What comes to mind when you hear the words, the “Greater West Side”? According to On the Table, an event I attended last week, sponsored by the Chicago Community Trust along with the Oak Park Regional Housing Center (OPRHC), the village of Oak Park, and Chicago’s Austin neighborhood, there is a desire to be in partnership as one and referred to as “The Greater West Side.”
For landlocked Oak Park, a bastion of liberalism, the potential partnership makes sense. Oak Park is bordered on the west by River Forest and Forest Park. To the south, it has Cicero and Berwyn. All good neighbors, but the advantages to the village lie in its eastern/northern neighbor: Austin.
Why Austin? It’s simple. We share many of the same major thoroughfares, the Green and Blue el lines, the same Metra Line, and we were once all part of Cicero Township until 1899 when Austin was annexed to the city of Chicago.
Ever since I moved to Austin in 1989, I have heard the gossip that Oak Park wanted to come back into Chicago up to Central Avenue. It was a persistent rumor that I couldn’t ignore, having spent my formative years in Cabrini Green, which had a similar rumor in the 1960s. It took 50 years, but the rumor for Cabrini has become a total reality. So as I sat at The Refectory listening to a multiracial group out of Oak Park speak on the issue, I knew I needed to pay intense attention.

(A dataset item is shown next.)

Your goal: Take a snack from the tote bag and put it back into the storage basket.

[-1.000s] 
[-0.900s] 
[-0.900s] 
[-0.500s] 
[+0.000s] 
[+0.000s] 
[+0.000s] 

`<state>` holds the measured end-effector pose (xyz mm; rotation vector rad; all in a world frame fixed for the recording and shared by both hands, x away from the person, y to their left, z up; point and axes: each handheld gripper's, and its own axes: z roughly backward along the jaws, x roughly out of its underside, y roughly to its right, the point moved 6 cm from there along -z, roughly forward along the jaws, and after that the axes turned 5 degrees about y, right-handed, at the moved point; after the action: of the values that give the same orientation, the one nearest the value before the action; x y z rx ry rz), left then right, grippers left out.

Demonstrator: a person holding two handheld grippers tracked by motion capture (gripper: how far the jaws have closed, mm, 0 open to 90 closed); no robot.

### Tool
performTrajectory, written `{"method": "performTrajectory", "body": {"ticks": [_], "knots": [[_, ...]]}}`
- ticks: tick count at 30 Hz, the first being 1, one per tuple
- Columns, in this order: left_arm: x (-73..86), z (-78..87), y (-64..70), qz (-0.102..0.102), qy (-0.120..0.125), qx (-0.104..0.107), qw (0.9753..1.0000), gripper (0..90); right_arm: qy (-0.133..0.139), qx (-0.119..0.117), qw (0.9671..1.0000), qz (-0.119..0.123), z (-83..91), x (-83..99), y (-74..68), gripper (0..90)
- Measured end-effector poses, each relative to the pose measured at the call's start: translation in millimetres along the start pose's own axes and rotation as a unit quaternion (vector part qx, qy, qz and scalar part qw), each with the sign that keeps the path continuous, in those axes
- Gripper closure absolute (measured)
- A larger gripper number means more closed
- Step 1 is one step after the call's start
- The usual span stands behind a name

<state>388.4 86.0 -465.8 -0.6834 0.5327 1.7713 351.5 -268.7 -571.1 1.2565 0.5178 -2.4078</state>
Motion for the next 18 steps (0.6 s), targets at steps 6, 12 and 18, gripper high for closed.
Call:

Many of the people who live in Austin don’t see the beauty and advantage of this neighborhood. They are in such survival mode that their priority is just making it from week-to-week. Many of them haven’t paid attention to the shift from the suburbs back to the city by young whites. Instead, black people are leaving the city in droves for the suburbs. Or they are leaving the state to go back down south. The solution for city planners is where will all those whites go? There is a limited amount of land and gentrification is the perfect mechanism to push poor people out. Once blacks are pushed out of Austin, they are out of the city with few options to return.
Oak Park and Austin going into a partnership can have the potential for success for both sides so long as the issue is addressed with intention. That is one of the things the Oak Park Regional Housing Center is known for. Going back to the 1960s when racial strife was at its forefront, OPRHC was up front in making sure the same blockbusting that was happening in Chicago didn’t occur in Oak Park. Whites were encouraged to move and live near the Austin Boulevard side, and blacks were encouraged to move deeper into Oak Park. I can still recall the controversy that took place in the 1960s and ’70s over such honesty. In the end, Oak Park has remained viable because of that intentional intersection of race and housing, even if in doing so their efforts may skirt legality.
Austin could benefit from an infusion of people with more money. Many whites would jump at the opportunity to own houses at the prices currently in Austin. The problem that comes with increased property changing hands is the tax assessment for current homeowners, based on the perceived value that someone can purchase your house for over what you actually paid for it. While that model make have worked in the past, it was best designed for moderate increases. For someone who bought their house for say $50,000 to have to pay taxes based on an assessed value of $350,000 simply because the house next door sold for that amount is intrinsically unfair. All it does is lead to gentrification which moves existing residents out. And please, I don’t want to hear about a long-term resident’s tax break because it doesn’t really resolve the basic issue — which is the lack of affordability for current residents.